┌─ DATA SHOWN
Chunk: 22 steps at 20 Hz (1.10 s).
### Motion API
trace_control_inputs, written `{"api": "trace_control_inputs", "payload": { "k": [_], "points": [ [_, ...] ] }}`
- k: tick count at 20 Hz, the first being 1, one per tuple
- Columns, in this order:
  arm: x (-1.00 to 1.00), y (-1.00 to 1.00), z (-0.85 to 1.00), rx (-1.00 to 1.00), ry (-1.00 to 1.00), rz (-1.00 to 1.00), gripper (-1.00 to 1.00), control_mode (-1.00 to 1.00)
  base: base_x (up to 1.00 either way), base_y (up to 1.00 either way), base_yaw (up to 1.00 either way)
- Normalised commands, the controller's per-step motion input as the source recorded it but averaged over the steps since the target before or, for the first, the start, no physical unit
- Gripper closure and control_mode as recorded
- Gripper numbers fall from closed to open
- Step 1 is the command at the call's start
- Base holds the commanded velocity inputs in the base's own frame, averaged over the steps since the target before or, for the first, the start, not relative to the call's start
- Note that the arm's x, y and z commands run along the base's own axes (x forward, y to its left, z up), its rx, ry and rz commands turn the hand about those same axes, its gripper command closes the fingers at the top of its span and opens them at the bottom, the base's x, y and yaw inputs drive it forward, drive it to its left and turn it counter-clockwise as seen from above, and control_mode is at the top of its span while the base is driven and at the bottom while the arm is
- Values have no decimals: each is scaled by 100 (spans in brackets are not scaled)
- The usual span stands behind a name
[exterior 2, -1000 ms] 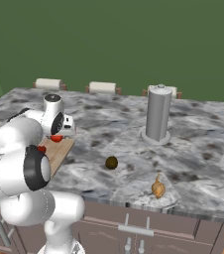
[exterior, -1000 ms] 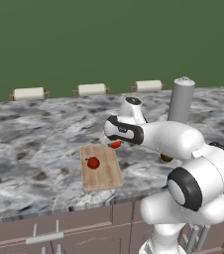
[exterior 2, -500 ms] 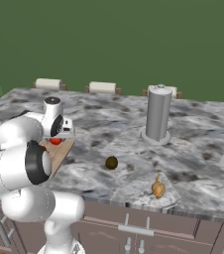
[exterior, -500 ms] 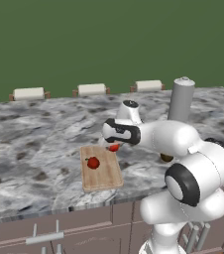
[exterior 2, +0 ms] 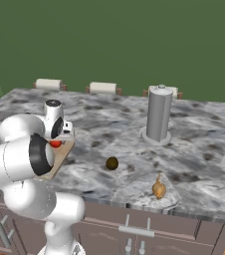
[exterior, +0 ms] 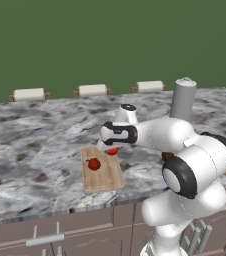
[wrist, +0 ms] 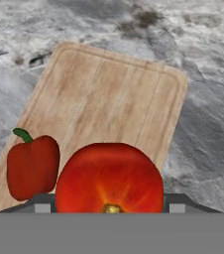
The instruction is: Place the avocado, onion, tomato, and bell pepper on the cutting board.
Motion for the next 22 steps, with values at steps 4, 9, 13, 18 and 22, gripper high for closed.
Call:
{"api": "trace_control_inputs", "payload": {
  "k": [4, 9, 13, 18, 22],
  "points": [
    [10, 7, -26, 0, 0, 0, 100, -100, 0, 0, 0],
    [19, 13, -22, 0, 0, 0, 100, -100, 0, 0, 0],
    [14, 7, -8, 0, 0, 0, 100, -100, 0, 0, 0],
    [9, 9, -15, 0, 0, 0, 100, -100, 0, 0, 0],
    [10, 10, -22, 0, 0, 0, 100, -100, 0, 0, 0]
  ]
}}
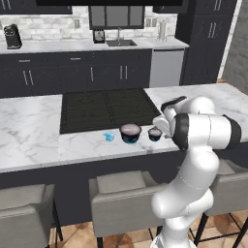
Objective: Stack the yogurt containers by placing the smaller containers on top of the larger containers.
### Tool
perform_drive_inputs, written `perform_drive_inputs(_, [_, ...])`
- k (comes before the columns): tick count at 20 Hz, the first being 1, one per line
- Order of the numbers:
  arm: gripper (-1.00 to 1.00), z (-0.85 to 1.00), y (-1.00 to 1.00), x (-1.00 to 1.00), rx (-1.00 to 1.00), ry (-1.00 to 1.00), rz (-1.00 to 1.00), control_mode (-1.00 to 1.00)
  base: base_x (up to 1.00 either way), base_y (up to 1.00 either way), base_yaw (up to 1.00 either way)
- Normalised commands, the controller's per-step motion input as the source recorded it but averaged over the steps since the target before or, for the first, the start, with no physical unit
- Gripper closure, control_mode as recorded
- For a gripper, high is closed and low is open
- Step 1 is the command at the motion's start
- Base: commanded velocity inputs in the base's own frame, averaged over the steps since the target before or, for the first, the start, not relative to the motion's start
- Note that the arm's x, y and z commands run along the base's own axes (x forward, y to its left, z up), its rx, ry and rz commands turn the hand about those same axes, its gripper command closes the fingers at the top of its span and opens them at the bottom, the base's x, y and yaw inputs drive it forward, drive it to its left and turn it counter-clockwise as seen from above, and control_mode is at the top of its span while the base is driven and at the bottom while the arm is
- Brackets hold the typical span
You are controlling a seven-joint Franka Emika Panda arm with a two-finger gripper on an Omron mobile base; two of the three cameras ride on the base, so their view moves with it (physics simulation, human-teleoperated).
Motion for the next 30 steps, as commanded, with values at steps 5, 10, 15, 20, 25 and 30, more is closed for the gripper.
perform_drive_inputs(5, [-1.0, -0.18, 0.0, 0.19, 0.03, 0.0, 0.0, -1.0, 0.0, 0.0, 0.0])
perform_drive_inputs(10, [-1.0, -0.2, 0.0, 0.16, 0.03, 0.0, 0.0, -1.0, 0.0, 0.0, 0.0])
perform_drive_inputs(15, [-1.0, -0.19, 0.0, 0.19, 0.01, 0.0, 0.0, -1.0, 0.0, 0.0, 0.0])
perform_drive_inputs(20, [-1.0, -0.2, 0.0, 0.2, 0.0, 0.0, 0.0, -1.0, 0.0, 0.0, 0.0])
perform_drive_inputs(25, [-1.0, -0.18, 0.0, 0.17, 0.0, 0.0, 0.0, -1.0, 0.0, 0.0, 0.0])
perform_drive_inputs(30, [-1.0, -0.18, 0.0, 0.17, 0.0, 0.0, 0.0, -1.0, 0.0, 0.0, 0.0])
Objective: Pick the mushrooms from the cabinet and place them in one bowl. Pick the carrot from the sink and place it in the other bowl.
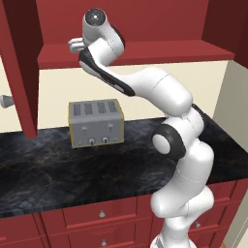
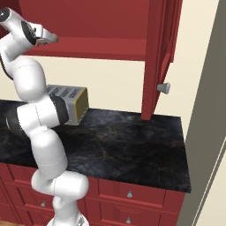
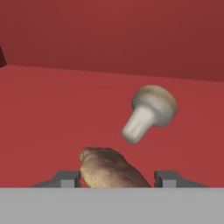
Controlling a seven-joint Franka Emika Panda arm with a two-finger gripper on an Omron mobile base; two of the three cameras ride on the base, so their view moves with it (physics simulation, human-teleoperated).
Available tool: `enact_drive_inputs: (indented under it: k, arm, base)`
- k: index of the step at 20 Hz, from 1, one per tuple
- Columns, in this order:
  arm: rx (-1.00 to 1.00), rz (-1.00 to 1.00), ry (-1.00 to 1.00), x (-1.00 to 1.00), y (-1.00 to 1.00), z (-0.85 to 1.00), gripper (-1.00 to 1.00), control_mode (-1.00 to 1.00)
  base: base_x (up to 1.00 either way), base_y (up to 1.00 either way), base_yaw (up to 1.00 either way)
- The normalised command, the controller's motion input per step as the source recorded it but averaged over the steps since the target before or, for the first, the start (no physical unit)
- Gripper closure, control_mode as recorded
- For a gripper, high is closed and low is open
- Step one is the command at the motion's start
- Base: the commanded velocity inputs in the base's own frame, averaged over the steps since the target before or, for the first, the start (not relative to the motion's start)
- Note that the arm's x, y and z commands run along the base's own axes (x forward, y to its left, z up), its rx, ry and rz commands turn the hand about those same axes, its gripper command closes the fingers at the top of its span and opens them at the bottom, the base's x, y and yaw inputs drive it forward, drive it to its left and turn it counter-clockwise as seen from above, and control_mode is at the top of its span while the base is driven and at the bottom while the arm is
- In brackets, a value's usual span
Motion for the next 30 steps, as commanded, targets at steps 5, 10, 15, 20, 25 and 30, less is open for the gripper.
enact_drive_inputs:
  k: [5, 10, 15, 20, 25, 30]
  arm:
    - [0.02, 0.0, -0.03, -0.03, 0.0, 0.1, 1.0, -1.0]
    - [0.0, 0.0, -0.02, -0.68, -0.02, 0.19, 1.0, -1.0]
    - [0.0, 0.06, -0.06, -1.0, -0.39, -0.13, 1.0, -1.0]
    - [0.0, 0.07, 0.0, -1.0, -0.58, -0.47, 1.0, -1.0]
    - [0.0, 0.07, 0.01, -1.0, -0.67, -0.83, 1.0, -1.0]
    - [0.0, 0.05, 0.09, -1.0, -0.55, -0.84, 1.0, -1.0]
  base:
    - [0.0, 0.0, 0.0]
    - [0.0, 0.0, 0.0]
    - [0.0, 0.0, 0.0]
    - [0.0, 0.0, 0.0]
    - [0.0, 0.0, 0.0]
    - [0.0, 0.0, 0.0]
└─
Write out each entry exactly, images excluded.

- _RESPONSE AREA_:
Chunk: 22 steps at 20 Hz (1.10 s).
### Motion API
trace_control_inputs, written `{"api": "trace_control_inputs", "payload": { "k": [_], "points": [ [_, ...] ] }}`
- k: tick count at 20 Hz, the first being 1, one per tuple
- Columns, in this order:
  arm: x (-1.00 to 1.00), y (-1.00 to 1.00), z (-0.85 to 1.00), rx (-1.00 to 1.00), ry (-1.00 to 1.00), rz (-1.00 to 1.00), gripper (-1.00 to 1.00), control_mode (-1.00 to 1.00)
  base: base_x (up to 1.00 either way), base_y (up to 1.00 either way), base_yaw (up to 1.00 either way)
- Normalised commands, the controller's per-step motion input as the source recorded it but averaged over the steps since the target before or, for the first, the start, no physical unit
- Gripper closure and control_mode as recorded
- Gripper numbers fall from closed to open
- Step 1 is the command at the call's start
- Base holds the commanded velocity inputs in the base's own frame, averaged over the steps since the target before or, for the first, the start, not relative to the call's start
- Note that the arm's x, y and z commands run along the base's own axes (x forward, y to its left, z up), its rx, ry and rz commands turn the hand about those same axes, its gripper command closes the fingers at the top of its span and opens them at the bottom, the base's x, y and yaw inputs drive it forward, drive it to its left and turn it counter-clockwise as seen from above, and control_mode is at the top of its span while the base is driven and at the bottom while the arm is
- Values have no decimals: each is scaled by 100 (spans in brackets are not scaled)
- The usual span stands behind a name
[exterior 2, -1000 ms] 
[exterior, -1000 ms] 
[exterior 2, -500 ms] 
[exterior, -500 ms] 
[exterior 2, +0 ms] 
[exterior, +0 ms] 
[wrist, +0 ms] 
The instruction is: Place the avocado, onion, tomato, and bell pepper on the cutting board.
Motion for the next 22 steps, with values at steps 4, 9, 13, 18 and 22, gripper high for closed.
Call:
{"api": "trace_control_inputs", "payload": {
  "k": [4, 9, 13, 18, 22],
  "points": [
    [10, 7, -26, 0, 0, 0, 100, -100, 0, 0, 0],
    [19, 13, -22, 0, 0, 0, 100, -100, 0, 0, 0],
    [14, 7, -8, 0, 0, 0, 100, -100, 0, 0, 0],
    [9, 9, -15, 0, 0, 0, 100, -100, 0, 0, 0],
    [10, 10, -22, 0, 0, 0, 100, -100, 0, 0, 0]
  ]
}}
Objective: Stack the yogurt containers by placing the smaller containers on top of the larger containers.
### Tool
perform_drive_inputs, written `perform_drive_inputs(_, [_, ...])`
- k (comes before the columns): tick count at 20 Hz, the first being 1, one per line
- Order of the numbers:
  arm: gripper (-1.00 to 1.00), z (-0.85 to 1.00), y (-1.00 to 1.00), x (-1.00 to 1.00), rx (-1.00 to 1.00), ry (-1.00 to 1.00), rz (-1.00 to 1.00), control_mode (-1.00 to 1.00)
  base: base_x (up to 1.00 either way), base_y (up to 1.00 either way), base_yaw (up to 1.00 either way)
- Normalised commands, the controller's per-step motion input as the source recorded it but averaged over the steps since the target before or, for the first, the start, with no physical unit
- Gripper closure, control_mode as recorded
- For a gripper, high is closed and low is open
- Step 1 is the command at the motion's start
- Base: commanded velocity inputs in the base's own frame, averaged over the steps since the target before or, for the first, the start, not relative to the motion's start
- Note that the arm's x, y and z commands run along the base's own axes (x forward, y to its left, z up), its rx, ry and rz commands turn the hand about those same axes, its gripper command closes the fingers at the top of its span and opens them at the bottom, the base's x, y and yaw inputs drive it forward, drive it to its left and turn it counter-clockwise as seen from above, and control_mode is at the top of its span while the base is driven and at the bottom while the arm is
- Brackets hold the typical span
You are controlling a seven-joint Franka Emika Panda arm with a two-finger gripper on an Omron mobile base; two of the three cameras ride on the base, so their view moves with it (physics simulation, human-teleoperated).
Motion for the next 30 steps, as commanded, with values at steps 5, 10, 15, 20, 25 and 30, more is closed for the gripper.
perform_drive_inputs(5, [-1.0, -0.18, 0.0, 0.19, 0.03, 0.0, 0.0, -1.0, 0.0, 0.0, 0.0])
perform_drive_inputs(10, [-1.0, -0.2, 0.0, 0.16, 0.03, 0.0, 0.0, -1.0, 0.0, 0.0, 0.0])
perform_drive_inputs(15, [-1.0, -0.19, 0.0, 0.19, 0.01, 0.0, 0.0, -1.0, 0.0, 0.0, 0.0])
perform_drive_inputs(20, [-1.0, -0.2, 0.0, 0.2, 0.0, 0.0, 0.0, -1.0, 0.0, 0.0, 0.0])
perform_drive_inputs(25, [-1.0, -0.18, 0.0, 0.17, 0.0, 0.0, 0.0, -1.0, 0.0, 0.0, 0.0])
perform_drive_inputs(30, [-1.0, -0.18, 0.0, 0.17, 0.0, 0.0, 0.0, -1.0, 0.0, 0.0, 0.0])
Objective: Pick the mushrooms from the cabinet and place them in one bowl. Pick the carrot from the sink and place it in the other bowl.
Controlling a seven-joint Franka Emika Panda arm with a two-finger gripper on an Omron mobile base; two of the three cameras ride on the base, so their view moves with it (physics simulation, human-teleoperated).
Available tool: `enact_drive_inputs: (indented under it: k, arm, base)`
- k: index of the step at 20 Hz, from 1, one per tuple
- Columns, in this order:
  arm: rx (-1.00 to 1.00), rz (-1.00 to 1.00), ry (-1.00 to 1.00), x (-1.00 to 1.00), y (-1.00 to 1.00), z (-0.85 to 1.00), gripper (-1.00 to 1.00), control_mode (-1.00 to 1.00)
  base: base_x (up to 1.00 either way), base_y (up to 1.00 either way), base_yaw (up to 1.00 either way)
- The normalised command, the controller's motion input per step as the source recorded it but averaged over the steps since the target before or, for the first, the start (no physical unit)
- Gripper closure, control_mode as recorded
- For a gripper, high is closed and low is open
- Step one is the command at the motion's start
- Base: the commanded velocity inputs in the base's own frame, averaged over the steps since the target before or, for the first, the start (not relative to the motion's start)
- Note that the arm's x, y and z commands run along the base's own axes (x forward, y to its left, z up), its rx, ry and rz commands turn the hand about those same axes, its gripper command closes the fingers at the top of its span and opens them at the bottom, the base's x, y and yaw inputs drive it forward, drive it to its left and turn it counter-clockwise as seen from above, and control_mode is at the top of its span while the base is driven and at the bottom while the arm is
- In brackets, a value's usual span
Motion for the next 30 steps, as commanded, targets at steps 5, 10, 15, 20, 25 and 30, less is open for the gripper.
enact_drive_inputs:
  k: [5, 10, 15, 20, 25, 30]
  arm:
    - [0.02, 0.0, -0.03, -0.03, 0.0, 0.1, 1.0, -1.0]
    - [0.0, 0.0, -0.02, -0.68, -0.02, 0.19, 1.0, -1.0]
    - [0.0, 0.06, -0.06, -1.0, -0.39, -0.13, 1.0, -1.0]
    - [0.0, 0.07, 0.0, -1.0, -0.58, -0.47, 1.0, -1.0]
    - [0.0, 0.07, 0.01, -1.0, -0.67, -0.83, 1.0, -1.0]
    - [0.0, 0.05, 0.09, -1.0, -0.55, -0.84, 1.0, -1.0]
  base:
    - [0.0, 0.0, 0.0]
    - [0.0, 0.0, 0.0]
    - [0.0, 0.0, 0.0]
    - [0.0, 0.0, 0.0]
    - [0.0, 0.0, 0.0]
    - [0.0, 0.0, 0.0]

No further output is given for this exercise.